Task objective -> Return the line that contains "Flag the silver aluminium" plus every line after it to the end of the entries below, exactly as given, and stop there.

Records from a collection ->
▬▬▬▬▬▬
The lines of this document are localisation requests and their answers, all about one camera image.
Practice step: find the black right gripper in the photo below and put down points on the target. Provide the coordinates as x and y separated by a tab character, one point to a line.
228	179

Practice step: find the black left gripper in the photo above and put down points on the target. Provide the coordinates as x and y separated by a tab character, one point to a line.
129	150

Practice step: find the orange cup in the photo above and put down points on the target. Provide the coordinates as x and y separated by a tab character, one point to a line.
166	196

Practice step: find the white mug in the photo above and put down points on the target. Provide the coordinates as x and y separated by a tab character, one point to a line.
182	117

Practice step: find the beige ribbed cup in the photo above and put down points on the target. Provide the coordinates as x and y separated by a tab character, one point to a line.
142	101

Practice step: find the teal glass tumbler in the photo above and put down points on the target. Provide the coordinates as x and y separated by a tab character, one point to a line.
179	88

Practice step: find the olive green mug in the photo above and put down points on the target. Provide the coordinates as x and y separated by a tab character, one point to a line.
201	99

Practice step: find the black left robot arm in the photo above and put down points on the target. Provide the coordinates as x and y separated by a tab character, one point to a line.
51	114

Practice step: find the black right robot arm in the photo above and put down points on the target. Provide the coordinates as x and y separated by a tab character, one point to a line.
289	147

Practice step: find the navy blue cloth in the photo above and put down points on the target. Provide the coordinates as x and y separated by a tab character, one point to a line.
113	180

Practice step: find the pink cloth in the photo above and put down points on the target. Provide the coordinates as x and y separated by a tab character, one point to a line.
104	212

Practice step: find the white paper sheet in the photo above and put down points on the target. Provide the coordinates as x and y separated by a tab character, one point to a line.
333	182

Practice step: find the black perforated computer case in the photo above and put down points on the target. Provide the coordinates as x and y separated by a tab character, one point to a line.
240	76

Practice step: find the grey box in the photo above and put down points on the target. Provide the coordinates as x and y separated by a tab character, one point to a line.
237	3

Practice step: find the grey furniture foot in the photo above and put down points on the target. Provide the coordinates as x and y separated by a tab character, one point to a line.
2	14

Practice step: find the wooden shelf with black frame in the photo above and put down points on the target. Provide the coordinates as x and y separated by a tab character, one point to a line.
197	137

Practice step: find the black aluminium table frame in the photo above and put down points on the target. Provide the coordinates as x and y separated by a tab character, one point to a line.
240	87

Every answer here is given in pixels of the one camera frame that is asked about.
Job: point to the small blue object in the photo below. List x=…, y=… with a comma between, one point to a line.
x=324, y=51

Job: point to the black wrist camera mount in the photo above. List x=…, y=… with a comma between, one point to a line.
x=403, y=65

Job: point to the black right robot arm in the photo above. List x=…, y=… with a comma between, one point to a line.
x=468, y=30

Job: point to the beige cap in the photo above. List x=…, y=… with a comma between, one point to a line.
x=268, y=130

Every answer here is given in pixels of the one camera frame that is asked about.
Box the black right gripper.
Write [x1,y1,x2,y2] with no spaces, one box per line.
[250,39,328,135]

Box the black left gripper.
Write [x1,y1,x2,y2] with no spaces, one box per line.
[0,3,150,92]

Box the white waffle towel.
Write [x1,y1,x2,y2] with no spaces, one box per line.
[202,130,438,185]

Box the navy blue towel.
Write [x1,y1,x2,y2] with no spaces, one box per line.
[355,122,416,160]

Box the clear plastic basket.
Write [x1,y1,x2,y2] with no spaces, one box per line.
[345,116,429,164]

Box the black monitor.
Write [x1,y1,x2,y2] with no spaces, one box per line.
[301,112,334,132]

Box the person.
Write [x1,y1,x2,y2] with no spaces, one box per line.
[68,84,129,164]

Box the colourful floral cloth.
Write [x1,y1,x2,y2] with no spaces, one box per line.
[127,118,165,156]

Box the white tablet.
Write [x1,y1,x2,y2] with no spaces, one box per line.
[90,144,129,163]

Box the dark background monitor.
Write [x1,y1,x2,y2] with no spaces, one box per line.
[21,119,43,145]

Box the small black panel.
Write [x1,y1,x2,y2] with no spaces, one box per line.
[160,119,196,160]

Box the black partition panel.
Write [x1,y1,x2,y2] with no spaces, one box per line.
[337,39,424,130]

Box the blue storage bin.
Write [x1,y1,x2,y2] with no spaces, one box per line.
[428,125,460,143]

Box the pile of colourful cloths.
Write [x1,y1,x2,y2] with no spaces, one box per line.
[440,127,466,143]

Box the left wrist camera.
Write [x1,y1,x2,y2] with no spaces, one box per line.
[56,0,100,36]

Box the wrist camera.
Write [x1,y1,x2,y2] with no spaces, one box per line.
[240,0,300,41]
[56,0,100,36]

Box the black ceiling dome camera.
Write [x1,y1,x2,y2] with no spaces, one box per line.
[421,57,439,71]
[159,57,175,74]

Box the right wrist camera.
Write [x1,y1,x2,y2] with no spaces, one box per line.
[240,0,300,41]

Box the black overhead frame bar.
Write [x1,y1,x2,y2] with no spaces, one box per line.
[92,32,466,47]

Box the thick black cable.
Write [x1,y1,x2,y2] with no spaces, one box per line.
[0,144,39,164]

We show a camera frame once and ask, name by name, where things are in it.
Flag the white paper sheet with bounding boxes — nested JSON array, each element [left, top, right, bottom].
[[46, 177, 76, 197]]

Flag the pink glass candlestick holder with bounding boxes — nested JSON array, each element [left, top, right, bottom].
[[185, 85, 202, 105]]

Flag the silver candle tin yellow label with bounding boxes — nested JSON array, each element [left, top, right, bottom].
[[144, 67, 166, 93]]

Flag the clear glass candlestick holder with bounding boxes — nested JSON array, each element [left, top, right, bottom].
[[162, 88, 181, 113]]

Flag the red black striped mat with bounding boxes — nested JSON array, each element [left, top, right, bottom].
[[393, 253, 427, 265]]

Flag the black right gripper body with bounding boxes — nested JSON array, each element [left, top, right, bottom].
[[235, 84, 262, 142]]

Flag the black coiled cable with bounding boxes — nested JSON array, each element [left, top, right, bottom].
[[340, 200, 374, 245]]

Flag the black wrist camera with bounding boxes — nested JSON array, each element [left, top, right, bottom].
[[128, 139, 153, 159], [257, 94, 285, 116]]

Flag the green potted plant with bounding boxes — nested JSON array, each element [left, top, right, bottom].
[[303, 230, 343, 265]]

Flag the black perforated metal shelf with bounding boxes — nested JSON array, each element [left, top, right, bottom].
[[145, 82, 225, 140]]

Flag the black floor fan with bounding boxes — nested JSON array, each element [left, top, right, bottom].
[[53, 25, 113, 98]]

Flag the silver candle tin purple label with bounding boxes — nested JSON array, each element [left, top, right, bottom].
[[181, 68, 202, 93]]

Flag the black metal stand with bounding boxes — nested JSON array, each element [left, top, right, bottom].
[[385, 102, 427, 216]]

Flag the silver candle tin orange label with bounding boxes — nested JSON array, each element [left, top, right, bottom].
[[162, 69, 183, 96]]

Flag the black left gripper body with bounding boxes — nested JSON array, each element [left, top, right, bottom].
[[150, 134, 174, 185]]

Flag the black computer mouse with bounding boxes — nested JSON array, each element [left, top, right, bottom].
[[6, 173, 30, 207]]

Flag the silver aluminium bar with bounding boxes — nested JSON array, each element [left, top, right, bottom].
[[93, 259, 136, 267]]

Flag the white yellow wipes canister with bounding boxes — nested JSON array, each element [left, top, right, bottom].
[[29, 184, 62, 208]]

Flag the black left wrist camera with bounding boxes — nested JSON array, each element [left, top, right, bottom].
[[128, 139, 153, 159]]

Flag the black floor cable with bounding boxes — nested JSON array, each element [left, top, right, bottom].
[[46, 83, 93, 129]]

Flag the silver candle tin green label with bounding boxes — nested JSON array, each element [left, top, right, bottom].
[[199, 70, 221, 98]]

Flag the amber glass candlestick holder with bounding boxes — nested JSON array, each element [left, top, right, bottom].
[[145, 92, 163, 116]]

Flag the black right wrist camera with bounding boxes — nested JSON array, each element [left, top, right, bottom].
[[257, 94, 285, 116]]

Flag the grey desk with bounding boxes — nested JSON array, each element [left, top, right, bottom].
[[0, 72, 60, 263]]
▬▬▬▬▬▬
Exercise response ->
Flag the silver aluminium bar with bounding boxes — nested JSON array, each element [left, top, right, bottom].
[[93, 259, 136, 267]]

Flag the white yellow wipes canister with bounding boxes — nested JSON array, each element [left, top, right, bottom].
[[29, 184, 62, 208]]

Flag the black left wrist camera with bounding boxes — nested JSON array, each element [left, top, right, bottom].
[[128, 139, 153, 159]]

Flag the black floor cable with bounding boxes — nested JSON array, each element [left, top, right, bottom].
[[46, 83, 93, 129]]

Flag the silver candle tin green label with bounding boxes — nested JSON array, each element [left, top, right, bottom].
[[199, 70, 221, 98]]

Flag the amber glass candlestick holder with bounding boxes — nested JSON array, each element [left, top, right, bottom].
[[145, 92, 163, 116]]

Flag the black right wrist camera with bounding boxes — nested JSON array, each element [left, top, right, bottom].
[[257, 94, 285, 116]]

Flag the grey desk with bounding boxes — nested JSON array, each element [left, top, right, bottom].
[[0, 72, 60, 263]]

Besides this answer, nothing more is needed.